Net als in het geval van het hierboven besproken temperatuurveld, kunnen in elk potentiaalveld veel punten met dezelfde potentiaal worden gevonden. De oppervlakken waarop de punten van gelijke potentiaal zich bevinden, worden equipotentiaal genoemd en hun snijpunt met het vlak van tekening wordt equipotentiaallijnen of equipotentialen genoemd.


Elektrostatisch veld

In een vectorveld kan de waarde die dat veld op individuele punten kenmerkt, worden weergegeven door een vector waarvan de oorsprong op een bepaald punt is geplaatst. Om het vectorveld te visualiseren, neemt men zijn toevlucht tot het construeren van lijnen die zo worden getekend dat de raaklijn op elk van zijn punten samenvalt met de vector die dat punt kenmerkt.

De veldlijnen, op een bepaalde afstand van elkaar getekend, geven een idee van de aard van de veldverdeling in de ruimte (in het gebied waar de lijnen dikker zijn, is de waarde van de vectorgrootheid groter, en waar de lijnen komen minder vaak voor, de waarde is kleiner dan hem).

Vectorveld

Wervel en wervelvelden

Velden verschillen niet alleen in de vorm van de fysieke grootheden die ze definiëren, maar ook in de aard, dat wil zeggen, ze kunnen ofwel niet-roterend zijn, bestaande uit niet-mengende parallelle stralen (soms worden deze velden laminair genoemd, dat wil zeggen gelaagd), of vortex (turbulent).

Hetzelfde rotatieveld kan, afhankelijk van zijn karakteristieke waarden, zowel scalair-potentiaal als vector-rotatie zijn.

Het scalaire potentieel zal een elektrostatisch, magnetisch en zwaartekrachtveld zijn als ze worden bepaald door de energie die in het veld wordt verdeeld. Hetzelfde veld (elektrostatisch, magnetisch, zwaartekracht) is echter vector als het wordt gekenmerkt door krachten die erin werken.

Een wervelvrij of potentiaalveld heeft altijd een scalair potentieel. Een belangrijk kenmerk van de scalaire potentiaalfunctie is de continuïteit.

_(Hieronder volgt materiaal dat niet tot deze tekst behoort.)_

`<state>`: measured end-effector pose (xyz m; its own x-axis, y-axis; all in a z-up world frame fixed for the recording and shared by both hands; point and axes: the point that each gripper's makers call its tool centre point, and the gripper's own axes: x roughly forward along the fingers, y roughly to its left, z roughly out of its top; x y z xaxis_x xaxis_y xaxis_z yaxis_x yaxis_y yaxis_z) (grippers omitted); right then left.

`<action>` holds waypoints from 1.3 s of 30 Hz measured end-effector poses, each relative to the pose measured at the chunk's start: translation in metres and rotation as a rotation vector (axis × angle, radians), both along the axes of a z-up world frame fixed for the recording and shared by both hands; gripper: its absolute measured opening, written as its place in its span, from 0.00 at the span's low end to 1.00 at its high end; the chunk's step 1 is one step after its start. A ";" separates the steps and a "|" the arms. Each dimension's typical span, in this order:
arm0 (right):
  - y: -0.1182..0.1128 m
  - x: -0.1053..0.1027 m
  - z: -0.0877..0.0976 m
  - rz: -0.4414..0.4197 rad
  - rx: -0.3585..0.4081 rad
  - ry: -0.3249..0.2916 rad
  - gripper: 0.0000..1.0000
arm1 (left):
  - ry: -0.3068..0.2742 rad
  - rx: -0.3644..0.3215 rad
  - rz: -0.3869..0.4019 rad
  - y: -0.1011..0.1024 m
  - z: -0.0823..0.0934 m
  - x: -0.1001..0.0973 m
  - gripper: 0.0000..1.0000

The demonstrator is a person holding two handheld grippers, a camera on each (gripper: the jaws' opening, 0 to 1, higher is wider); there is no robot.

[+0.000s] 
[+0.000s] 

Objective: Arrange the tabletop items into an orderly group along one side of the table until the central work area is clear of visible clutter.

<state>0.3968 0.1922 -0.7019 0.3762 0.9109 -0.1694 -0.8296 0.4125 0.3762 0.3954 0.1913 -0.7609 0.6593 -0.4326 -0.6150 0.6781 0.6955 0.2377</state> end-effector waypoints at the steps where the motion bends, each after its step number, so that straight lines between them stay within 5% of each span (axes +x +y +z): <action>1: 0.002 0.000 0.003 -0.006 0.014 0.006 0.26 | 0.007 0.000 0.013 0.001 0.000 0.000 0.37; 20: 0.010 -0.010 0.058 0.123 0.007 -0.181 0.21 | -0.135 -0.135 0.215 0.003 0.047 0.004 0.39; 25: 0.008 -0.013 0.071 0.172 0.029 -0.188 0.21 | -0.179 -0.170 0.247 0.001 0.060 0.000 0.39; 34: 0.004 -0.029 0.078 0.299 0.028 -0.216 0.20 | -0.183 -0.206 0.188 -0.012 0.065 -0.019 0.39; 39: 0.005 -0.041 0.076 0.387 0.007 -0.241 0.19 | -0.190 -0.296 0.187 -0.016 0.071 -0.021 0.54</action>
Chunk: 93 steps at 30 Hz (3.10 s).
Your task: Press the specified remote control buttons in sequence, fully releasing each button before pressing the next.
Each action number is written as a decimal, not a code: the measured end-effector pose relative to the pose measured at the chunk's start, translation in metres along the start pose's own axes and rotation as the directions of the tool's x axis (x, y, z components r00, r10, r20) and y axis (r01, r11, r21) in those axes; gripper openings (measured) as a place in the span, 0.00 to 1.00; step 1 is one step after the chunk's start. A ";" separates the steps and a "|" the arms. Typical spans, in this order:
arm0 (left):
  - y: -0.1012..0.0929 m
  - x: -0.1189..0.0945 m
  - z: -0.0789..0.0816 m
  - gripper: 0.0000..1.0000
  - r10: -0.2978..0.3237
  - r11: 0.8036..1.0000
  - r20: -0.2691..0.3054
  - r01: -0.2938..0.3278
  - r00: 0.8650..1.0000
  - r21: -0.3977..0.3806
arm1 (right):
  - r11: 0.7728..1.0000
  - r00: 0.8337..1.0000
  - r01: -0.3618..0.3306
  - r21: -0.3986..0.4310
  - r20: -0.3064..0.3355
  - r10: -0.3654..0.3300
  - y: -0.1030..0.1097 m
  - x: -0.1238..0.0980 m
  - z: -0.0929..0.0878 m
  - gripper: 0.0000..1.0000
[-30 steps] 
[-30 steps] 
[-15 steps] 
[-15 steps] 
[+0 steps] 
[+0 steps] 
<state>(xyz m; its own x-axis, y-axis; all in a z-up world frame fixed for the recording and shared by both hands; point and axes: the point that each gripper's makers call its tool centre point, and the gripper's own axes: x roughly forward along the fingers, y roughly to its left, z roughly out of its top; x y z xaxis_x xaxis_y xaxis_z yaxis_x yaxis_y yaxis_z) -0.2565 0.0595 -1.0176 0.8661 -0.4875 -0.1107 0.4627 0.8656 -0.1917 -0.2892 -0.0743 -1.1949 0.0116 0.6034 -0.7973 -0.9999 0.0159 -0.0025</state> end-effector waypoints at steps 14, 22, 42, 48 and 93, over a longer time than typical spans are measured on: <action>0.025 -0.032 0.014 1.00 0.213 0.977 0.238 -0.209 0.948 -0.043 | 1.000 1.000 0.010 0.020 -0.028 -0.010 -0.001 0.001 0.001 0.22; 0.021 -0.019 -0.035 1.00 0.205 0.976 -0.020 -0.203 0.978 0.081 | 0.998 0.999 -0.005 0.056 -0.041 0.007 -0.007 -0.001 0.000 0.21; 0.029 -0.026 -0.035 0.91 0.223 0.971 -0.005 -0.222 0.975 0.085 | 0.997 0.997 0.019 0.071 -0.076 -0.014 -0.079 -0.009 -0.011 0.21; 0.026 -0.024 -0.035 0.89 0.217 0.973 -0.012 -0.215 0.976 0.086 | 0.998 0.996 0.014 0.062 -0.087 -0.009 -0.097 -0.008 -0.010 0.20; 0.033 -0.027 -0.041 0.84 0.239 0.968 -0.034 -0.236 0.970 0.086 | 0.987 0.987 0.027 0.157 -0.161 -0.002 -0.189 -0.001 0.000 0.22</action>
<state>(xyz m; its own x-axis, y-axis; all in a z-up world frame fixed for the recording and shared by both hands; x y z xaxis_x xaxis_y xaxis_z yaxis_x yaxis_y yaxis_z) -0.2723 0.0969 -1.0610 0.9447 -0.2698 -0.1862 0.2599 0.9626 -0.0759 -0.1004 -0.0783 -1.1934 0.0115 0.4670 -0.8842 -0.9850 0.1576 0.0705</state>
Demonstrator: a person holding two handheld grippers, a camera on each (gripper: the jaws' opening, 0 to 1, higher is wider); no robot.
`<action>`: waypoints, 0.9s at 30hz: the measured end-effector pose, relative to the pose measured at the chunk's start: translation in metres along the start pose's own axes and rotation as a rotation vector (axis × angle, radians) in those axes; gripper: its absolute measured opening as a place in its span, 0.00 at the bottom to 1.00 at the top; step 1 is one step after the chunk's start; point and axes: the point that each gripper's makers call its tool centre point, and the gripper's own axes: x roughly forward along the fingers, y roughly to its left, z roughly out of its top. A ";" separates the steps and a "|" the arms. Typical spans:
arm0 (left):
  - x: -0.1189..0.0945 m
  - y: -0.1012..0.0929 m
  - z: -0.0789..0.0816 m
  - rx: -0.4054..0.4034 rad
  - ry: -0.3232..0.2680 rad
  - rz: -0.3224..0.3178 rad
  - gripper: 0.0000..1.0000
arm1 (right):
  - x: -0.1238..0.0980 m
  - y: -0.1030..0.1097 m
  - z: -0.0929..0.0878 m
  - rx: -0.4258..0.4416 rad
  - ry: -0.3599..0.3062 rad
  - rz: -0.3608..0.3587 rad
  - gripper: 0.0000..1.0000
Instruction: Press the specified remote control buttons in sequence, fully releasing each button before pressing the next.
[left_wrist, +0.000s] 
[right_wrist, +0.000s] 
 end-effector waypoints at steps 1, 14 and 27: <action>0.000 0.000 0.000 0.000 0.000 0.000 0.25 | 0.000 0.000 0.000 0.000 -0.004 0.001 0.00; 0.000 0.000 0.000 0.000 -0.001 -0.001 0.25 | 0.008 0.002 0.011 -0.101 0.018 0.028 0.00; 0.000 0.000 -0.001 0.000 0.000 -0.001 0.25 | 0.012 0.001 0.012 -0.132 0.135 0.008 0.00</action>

Een voorbeeld van een vortexveld op het gebied van elektrische verschijnselen is een elektrostatisch veld. Een voorbeeld van een wervelveld is een magnetisch veld ter dikte van een stroomvoerende draad.

Er zijn zogenaamde gemengde vectorvelden. Een voorbeeld van een gemengd veld is een magnetisch veld buiten stroomvoerende geleiders (het magnetische veld binnen deze geleiders is een wervelveld).

We raden u aan om te lezen:

Waarom is elektrische stroom gevaarlijk?